- [WORK INSTRUCTIONS]:
Your task is to copy the lines of the data below from the line holding "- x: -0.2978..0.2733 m" through the line holding "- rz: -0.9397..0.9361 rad", inclusive, exactly and with nothing added.

Dataset entries:
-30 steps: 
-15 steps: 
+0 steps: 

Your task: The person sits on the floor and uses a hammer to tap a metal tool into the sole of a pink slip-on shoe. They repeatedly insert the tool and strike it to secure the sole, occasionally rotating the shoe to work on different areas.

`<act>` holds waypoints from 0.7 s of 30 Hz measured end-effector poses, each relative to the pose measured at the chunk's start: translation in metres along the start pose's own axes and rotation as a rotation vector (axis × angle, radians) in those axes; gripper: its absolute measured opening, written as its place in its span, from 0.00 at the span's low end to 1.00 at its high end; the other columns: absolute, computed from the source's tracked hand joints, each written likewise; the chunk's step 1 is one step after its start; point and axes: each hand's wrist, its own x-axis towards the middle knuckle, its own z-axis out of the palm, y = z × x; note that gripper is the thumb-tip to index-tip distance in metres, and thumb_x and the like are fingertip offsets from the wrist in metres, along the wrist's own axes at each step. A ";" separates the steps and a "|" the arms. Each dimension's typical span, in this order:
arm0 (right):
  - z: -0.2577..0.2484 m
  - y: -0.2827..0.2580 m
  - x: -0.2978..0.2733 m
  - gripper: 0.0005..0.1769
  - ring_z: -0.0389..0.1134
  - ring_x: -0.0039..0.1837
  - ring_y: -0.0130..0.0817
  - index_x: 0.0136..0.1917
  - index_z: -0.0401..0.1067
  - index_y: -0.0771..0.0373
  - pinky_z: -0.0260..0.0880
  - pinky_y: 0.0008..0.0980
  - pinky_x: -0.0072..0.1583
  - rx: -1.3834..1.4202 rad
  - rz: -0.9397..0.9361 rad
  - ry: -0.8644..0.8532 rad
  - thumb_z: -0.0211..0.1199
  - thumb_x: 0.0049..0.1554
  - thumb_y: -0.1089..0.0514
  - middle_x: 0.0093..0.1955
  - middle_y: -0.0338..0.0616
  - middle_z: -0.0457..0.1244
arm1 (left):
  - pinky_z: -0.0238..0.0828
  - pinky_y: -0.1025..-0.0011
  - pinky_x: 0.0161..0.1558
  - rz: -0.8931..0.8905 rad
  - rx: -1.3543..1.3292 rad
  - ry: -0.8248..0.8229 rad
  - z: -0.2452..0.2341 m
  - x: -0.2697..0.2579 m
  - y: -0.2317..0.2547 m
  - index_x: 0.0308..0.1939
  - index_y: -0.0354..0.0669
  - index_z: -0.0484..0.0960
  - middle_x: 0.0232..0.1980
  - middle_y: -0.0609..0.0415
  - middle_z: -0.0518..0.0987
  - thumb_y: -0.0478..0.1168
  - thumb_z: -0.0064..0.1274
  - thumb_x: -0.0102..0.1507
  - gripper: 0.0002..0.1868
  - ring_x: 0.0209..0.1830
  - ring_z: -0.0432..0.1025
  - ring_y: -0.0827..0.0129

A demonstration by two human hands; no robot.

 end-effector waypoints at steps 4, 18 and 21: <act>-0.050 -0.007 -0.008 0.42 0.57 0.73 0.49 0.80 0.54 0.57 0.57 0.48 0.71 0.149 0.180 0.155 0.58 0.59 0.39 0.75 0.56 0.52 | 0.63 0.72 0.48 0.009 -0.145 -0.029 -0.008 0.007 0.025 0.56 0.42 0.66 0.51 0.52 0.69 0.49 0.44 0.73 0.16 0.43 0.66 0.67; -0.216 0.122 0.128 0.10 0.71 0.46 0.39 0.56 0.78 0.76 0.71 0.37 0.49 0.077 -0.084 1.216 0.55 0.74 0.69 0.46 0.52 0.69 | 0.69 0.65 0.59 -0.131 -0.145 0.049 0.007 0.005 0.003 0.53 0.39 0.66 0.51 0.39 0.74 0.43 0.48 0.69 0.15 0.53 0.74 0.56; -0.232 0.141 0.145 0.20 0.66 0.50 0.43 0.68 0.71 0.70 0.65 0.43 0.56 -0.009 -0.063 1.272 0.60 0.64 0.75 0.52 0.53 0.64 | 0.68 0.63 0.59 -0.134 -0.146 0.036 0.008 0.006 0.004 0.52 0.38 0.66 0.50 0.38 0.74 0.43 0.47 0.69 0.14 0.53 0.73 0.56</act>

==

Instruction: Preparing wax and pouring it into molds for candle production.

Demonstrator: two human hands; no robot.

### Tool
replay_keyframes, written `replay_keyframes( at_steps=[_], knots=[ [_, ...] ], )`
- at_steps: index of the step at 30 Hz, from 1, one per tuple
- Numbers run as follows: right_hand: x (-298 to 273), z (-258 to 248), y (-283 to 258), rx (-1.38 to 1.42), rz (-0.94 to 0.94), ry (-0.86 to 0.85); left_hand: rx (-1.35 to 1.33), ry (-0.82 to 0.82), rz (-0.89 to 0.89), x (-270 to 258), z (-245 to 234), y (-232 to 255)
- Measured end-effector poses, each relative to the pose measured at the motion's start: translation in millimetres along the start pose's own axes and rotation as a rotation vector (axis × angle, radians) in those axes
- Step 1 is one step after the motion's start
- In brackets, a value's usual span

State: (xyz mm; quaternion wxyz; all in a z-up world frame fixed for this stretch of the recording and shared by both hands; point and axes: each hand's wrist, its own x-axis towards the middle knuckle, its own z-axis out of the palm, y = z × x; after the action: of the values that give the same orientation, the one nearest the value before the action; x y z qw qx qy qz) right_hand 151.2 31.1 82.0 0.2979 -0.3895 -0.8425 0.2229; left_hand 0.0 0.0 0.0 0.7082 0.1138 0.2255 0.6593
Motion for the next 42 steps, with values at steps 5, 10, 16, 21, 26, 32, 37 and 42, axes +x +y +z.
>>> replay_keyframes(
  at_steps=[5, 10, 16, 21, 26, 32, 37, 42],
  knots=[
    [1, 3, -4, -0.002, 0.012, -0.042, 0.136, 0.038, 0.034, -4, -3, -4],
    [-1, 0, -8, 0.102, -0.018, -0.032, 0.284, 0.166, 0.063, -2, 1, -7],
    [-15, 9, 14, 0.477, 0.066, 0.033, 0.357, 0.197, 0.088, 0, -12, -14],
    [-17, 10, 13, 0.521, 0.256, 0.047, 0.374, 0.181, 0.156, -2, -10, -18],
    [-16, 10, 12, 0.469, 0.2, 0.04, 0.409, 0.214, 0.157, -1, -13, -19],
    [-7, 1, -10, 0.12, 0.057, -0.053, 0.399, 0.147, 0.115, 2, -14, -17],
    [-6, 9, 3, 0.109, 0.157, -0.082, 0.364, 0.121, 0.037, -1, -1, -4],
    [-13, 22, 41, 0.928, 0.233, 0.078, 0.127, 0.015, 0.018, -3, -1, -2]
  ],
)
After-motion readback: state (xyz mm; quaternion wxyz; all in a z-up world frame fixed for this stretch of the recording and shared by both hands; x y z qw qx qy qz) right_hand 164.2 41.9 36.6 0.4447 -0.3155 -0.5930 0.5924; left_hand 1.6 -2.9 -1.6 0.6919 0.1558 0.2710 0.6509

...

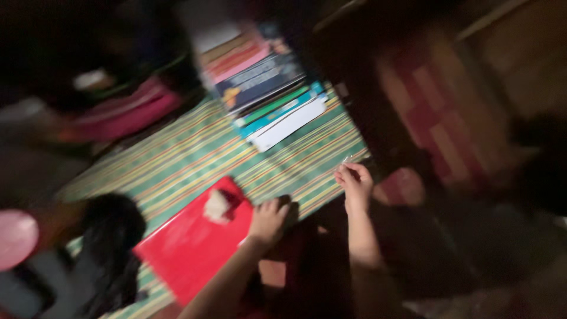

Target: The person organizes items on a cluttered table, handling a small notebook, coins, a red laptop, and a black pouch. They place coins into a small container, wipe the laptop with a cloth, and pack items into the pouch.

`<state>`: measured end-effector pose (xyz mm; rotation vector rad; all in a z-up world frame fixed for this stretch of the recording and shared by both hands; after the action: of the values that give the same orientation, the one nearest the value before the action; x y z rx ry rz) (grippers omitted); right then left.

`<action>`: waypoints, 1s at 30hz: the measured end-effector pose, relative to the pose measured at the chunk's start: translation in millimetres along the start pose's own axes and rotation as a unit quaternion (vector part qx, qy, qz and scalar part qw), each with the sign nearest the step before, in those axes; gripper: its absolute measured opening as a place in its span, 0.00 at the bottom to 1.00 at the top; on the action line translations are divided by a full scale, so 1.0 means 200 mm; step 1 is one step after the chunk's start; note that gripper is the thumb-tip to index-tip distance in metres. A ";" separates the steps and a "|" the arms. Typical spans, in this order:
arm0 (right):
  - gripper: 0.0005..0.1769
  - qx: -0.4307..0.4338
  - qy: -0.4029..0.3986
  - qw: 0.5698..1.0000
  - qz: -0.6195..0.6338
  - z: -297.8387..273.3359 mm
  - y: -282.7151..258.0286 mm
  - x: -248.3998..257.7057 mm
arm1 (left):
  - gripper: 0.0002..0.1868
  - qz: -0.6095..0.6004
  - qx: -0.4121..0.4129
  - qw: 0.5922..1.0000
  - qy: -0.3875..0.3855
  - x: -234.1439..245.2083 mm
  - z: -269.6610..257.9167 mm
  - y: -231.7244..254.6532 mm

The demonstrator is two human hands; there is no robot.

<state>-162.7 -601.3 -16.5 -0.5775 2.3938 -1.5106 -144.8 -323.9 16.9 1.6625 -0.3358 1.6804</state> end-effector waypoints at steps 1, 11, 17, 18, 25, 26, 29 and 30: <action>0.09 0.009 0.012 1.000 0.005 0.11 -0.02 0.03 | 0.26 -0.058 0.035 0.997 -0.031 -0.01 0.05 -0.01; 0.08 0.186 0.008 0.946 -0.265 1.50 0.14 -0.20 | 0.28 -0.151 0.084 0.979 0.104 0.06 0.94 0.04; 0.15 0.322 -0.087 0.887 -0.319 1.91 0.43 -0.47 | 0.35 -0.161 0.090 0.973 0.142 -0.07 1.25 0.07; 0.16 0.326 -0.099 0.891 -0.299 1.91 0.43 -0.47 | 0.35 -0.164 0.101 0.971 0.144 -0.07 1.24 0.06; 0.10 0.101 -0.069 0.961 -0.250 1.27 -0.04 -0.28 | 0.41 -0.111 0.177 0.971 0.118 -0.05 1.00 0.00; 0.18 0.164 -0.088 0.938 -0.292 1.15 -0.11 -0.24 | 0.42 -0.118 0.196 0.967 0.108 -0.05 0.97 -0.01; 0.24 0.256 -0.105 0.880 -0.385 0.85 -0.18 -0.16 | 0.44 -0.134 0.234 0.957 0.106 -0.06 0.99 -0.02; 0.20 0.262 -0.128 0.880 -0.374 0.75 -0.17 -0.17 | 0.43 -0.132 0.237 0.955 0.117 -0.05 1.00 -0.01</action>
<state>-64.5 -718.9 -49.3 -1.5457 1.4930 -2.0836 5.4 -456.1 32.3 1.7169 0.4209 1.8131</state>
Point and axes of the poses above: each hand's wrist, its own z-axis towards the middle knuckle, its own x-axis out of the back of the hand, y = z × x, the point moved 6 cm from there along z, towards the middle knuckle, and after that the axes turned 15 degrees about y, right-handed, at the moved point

- [TASK OUTPUT]:
  - x: -0.2978..0.2733 m
  - gripper: 0.0005..0.1769
  - ring_z: -0.0389..0.1134
  - ring_x: -0.0039..0.1837
  - ring_y: -0.0130..0.0817
  - index_x: 0.0136..0.1917
  - index_z: -0.0401..0.1067
  - index_y: -0.0771..0.0373
  - pinky_z: -0.0260..0.0880
  - pinky_y: 0.0008..0.0980
  - pinky_x: -0.0072..0.1583
  - rx: -1.3834..1.4202 rad
  - rz: -0.9397..0.9361 rad

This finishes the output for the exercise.